The discovery of big data has reached nearly epiphany scale. Such hype around a new idea makes many people blind for the traps hidden behind the great potential.
Harvard Business Review has lately published many insights regarding big data in their blog network. The latest take on this hot topic by Kate Crawford discusses the hidden biases in big data. Crawford describes examples where big data originated from consumer mobile devices with social media features contains hidden biases caused by social and ethnographical factors. In such cases the generalization of results evidently leads to misinterpretations even if the data first seems comprehensive.
Hidden biases are not only an issue with big social media data but the same principles apply also to carefully collected corporate data. No matter how lavish your data is, it never makes the detailed understanding of its nature and shape redundant. In fact, quite the opposite. The more excessive your data is, the more accurately tailored your supportive tools need to be.

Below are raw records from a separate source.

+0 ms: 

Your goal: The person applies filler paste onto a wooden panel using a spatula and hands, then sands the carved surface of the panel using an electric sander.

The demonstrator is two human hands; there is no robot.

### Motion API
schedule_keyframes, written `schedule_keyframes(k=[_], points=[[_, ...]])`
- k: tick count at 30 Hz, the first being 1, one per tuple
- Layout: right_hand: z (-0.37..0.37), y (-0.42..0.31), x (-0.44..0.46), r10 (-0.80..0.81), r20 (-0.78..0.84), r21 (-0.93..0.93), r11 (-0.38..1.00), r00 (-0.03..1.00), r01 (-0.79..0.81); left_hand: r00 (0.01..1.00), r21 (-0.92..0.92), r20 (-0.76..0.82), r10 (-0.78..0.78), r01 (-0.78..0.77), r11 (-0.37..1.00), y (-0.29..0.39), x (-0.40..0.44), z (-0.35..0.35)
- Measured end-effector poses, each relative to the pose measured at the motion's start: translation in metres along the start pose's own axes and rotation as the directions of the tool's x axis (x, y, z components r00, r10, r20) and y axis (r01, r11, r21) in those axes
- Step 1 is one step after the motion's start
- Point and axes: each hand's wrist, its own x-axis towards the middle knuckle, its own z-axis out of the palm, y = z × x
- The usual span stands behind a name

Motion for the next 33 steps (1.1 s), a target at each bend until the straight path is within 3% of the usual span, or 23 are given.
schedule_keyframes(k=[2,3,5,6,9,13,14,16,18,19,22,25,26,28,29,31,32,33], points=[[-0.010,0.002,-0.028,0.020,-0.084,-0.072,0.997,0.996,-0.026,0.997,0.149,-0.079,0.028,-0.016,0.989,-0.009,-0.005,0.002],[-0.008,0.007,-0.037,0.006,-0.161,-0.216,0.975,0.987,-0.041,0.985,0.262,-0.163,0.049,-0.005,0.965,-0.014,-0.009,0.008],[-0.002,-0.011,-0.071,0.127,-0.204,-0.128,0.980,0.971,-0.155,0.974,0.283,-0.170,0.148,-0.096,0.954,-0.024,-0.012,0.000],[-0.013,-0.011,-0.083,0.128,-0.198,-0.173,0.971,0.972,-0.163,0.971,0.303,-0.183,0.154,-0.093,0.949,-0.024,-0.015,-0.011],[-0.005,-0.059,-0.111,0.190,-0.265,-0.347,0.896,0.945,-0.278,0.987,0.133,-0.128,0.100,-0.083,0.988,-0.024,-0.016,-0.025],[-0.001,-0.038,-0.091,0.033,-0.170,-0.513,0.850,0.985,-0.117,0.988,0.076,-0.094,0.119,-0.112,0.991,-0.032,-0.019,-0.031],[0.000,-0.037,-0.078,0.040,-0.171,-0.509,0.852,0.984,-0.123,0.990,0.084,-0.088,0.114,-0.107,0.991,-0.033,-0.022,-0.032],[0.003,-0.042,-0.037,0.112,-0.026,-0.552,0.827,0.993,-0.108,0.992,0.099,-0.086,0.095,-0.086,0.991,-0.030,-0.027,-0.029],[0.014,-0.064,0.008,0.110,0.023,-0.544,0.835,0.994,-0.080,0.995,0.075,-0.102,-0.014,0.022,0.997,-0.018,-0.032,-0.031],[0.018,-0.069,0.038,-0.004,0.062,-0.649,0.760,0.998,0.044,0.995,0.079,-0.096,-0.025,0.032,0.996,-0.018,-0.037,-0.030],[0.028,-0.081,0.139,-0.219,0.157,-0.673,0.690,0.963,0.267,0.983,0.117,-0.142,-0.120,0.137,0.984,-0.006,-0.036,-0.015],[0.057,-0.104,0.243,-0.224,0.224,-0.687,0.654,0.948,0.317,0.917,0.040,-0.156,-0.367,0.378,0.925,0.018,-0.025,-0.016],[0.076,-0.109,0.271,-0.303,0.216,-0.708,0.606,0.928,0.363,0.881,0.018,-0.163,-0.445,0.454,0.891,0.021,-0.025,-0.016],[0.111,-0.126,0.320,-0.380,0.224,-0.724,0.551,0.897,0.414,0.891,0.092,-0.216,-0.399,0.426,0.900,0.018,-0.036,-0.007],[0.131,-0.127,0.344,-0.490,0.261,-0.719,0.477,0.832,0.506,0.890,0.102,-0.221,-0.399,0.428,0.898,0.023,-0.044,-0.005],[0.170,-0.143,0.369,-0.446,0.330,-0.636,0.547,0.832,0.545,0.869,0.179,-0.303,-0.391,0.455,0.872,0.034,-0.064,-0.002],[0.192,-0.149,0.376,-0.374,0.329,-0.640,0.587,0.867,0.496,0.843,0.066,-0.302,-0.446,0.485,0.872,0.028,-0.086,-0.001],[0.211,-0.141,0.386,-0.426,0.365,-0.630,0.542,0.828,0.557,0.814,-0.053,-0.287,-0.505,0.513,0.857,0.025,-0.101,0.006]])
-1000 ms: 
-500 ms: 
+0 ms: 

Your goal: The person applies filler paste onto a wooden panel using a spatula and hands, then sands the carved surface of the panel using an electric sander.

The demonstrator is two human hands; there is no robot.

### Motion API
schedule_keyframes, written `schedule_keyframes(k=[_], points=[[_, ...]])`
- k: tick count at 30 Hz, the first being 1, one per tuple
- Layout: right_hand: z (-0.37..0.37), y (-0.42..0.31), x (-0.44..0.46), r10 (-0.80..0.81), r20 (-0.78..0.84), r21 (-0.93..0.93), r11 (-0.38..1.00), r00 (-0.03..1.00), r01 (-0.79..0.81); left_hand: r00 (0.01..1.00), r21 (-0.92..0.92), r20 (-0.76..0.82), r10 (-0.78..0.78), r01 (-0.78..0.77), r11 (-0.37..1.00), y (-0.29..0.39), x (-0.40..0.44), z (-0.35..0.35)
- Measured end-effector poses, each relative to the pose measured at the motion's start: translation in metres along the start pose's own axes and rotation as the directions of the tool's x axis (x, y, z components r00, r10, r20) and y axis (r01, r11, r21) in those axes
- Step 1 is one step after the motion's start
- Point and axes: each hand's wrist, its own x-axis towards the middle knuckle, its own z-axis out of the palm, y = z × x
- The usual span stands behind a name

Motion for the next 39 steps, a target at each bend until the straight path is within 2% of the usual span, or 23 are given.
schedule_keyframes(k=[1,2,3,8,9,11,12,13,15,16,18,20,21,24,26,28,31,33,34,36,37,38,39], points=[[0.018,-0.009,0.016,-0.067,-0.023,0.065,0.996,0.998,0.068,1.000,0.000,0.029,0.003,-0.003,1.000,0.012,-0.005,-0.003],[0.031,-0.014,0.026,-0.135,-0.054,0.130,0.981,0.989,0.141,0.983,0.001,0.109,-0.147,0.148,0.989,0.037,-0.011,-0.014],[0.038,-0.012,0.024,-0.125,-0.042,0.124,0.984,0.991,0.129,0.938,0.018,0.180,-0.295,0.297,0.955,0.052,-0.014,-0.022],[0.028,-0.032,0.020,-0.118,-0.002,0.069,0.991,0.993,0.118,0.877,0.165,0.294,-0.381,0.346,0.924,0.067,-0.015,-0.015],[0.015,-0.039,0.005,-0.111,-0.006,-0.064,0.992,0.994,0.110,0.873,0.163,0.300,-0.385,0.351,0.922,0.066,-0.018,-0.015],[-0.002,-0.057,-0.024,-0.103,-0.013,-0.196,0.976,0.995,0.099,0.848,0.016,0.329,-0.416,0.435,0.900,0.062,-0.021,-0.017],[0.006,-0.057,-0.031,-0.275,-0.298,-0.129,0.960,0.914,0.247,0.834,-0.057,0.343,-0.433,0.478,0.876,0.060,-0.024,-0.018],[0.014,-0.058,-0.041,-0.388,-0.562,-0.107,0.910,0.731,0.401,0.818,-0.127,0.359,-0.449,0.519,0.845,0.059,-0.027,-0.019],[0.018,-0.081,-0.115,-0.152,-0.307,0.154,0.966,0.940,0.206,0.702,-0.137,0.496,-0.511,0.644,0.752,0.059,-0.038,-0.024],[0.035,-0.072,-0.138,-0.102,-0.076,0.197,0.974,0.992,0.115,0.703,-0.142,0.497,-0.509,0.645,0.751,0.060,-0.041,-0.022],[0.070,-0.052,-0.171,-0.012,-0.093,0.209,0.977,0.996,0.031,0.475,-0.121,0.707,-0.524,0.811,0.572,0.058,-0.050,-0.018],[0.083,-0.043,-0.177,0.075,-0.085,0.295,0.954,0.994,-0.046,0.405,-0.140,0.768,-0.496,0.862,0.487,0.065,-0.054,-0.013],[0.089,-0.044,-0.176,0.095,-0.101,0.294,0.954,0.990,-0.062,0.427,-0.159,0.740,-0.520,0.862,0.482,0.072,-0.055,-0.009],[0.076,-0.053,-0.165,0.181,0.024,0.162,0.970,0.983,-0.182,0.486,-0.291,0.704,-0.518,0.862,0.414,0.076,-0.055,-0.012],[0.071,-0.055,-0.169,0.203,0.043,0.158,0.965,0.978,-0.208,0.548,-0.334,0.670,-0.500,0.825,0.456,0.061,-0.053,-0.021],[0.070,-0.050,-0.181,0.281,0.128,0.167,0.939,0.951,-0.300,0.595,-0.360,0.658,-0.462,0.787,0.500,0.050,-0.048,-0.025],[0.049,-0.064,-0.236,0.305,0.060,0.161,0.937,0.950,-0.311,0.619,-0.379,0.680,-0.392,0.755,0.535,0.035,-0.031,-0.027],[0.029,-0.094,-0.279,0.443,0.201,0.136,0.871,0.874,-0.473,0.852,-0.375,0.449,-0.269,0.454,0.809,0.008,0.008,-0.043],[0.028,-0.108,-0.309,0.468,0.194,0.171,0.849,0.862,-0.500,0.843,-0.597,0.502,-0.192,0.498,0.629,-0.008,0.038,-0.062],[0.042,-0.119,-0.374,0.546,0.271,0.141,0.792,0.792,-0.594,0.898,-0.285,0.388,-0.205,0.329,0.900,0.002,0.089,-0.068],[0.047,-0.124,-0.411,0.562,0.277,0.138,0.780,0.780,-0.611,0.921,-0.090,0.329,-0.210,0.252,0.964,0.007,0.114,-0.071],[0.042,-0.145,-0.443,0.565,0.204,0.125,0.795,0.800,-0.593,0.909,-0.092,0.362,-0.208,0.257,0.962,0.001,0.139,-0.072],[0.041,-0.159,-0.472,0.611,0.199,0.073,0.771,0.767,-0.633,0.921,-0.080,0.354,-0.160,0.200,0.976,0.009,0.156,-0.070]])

“As soon as the data was deeply understood, the model producing important predictions was created accordingly and the adaptive tool started to pay off…”
Our team worked with an industrial company that had recently deployed nice mathematical tools to refine their abundant data into demand predictions. These predictive analytics formed the foundation for operational management and decisions. The only issue was that the forecasts were far from accurate which led to poor managerial decisions affecting operational efficiency in over 30 countries.
The data was complete and the tools were based on rigor statistical methods so how could the derived predictions be wrong? Situation was frustrating as those predictions were the only meaningful information regarding successful decision-making.
There was a hidden bias in fundamental assumptions regarding distribution of the data. False assumptions made predictions inaccurate which directly led to uninformed decisions. As soon as the data was deeply understood, the model producing important predictions was created accordingly and the adaptive tool started to pay off. Decisions were supported by accurate analyses.
Specialized business analysts are able to tell you how reliable your data is for different predictive analyses. Once the biases in data have been detected, multi-method approaches are often needed to interpret and analyze the data accurately.
Don’t waste the excessive potential that lies in your business data. Take actions to first understand it thoroughly and build your predictive analytical tools on that. It will pay off.